There is no bid or ask on the Pink Sheets. The transfer agent gets some transfer notices but does not know the buyer or seller. It is usually a clearinghouse. All shareholders of record receive an annual report with a meeting date and voting proxy each year. Therefore shareholders know about the market place on the web site. Why would anyone sell their stock for a penny or even twenty pennies when a buyer has an offer above that price? The Pink Sheets list a phony market. I will once again contact US regulators about the situation but once again nothing will change.

The company places a value on its treasury stock greater than either market price. Until the fools have liquidated their stock or have been cheated out of it, this pink sheet fraud will continue. When I pulled up pinksheets.com, I noticed very little volume. This will correct itself when we hit our next pocket or when I have successfully borrowed some working capital to implement our mining and business plans. I am confident that the problem you see will disappear rather quickly. As a major shareholder I value my shares well over $1.00


With this situation I understand you may not want to proceed. I am glad you wrote back and will continue to blast the pink sheet boys for screwing with our shares. I do not care for the American public market situation and have written that we will entertain listing on some other country’s market if a good one can be found. Gold is looking very strong and there are not many opportunities like ours around. Please stay in touch.

Sincerely,
Michael
 By Rick

04/02/2007  10:04PM

Please read below first! Scroll down to Michael Miller's recent entry first to get a perspective.....
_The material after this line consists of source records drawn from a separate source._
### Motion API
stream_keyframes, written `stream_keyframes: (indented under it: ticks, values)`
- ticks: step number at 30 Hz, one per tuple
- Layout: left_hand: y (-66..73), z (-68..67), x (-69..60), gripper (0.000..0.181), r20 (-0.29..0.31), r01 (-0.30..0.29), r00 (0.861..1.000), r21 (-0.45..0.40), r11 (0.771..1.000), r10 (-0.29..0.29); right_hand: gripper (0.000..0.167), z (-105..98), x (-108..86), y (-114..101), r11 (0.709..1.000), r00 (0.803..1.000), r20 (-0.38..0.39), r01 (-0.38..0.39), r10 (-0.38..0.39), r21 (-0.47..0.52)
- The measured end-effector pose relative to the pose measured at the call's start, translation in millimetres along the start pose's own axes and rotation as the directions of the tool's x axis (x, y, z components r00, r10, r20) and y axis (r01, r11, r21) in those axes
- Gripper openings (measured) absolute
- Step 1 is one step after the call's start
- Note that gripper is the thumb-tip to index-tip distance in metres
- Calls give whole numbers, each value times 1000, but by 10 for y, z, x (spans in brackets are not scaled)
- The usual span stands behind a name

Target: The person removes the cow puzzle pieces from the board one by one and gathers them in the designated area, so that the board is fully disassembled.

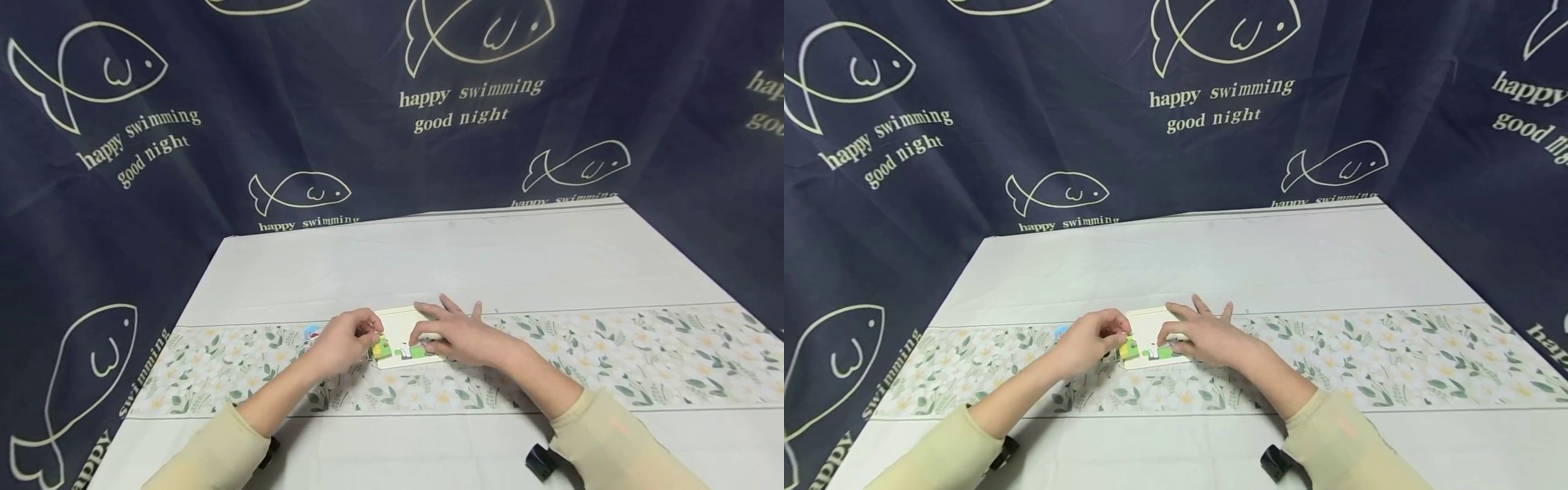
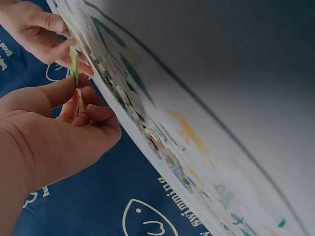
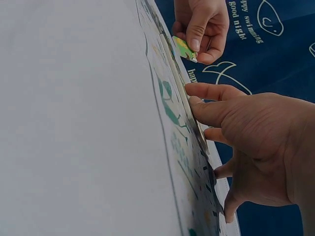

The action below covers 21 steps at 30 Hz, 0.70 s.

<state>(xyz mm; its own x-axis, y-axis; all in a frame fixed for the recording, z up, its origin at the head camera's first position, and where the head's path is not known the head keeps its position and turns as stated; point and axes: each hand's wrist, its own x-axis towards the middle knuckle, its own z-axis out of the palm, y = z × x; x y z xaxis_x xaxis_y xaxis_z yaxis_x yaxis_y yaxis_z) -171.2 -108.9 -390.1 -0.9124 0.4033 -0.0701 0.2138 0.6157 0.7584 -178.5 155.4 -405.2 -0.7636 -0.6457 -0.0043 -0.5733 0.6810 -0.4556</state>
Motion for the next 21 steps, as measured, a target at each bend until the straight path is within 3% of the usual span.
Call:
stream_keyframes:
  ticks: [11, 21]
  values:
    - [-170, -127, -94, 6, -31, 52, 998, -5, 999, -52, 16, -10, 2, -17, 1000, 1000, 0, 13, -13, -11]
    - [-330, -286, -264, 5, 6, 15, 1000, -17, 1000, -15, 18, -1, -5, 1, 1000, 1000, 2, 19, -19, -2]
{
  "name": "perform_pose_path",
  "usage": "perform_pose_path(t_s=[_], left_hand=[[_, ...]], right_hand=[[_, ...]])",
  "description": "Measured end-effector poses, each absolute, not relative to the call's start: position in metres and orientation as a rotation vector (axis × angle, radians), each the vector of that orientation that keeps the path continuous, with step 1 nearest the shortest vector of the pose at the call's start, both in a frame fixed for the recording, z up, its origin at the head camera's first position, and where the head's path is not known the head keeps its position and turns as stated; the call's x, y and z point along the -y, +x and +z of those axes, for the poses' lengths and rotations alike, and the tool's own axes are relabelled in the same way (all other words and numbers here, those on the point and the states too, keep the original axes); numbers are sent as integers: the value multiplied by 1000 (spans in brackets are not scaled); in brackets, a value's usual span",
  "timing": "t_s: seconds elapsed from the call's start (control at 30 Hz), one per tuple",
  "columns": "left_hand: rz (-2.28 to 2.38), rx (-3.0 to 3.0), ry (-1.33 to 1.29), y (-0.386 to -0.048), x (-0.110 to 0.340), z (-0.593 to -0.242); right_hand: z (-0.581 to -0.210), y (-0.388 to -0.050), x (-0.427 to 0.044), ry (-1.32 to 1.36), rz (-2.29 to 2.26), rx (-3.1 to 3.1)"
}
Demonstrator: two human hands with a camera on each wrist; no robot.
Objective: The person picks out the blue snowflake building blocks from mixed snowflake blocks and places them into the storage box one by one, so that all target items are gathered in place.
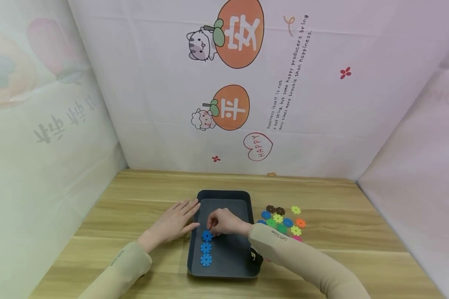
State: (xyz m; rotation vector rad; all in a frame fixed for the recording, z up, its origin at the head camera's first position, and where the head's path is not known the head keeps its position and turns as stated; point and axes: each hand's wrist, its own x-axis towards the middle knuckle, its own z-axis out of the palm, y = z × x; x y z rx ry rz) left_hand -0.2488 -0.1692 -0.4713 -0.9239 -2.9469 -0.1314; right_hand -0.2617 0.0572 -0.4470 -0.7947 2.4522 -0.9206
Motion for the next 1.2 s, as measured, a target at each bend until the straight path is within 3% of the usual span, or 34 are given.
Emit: perform_pose_path(t_s=[1.2], left_hand=[[-188, 2935, -935, -246, 168, -469]], right_hand=[[-442, -267, -70, -831, -952, -2480]])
My inference in the more-recent Forum entry just now, the one to a "shy-lock scheme" is bourn from a love of Elmore Leonard's books and yet there is an applicable reality check here: not a caviat, just an explanation of how there is absolutely no way I was referring to the Sixteen to One Mine as the shy...instead, the other way around.

The real deal is always the real deal. After all, "It's not lying when it's true."

Now, anyone that wishes to meet me in person and find out for themselves who I am, I plan on being at the hearing, this April 18 in Sacramento, to witness the CDAA's misguided pitch, and if called upon, offer my own. I'll be the guy guy who looks just like you, except I may have recently gotten a hair-cut...just because it's been tickling my ears, not my brain.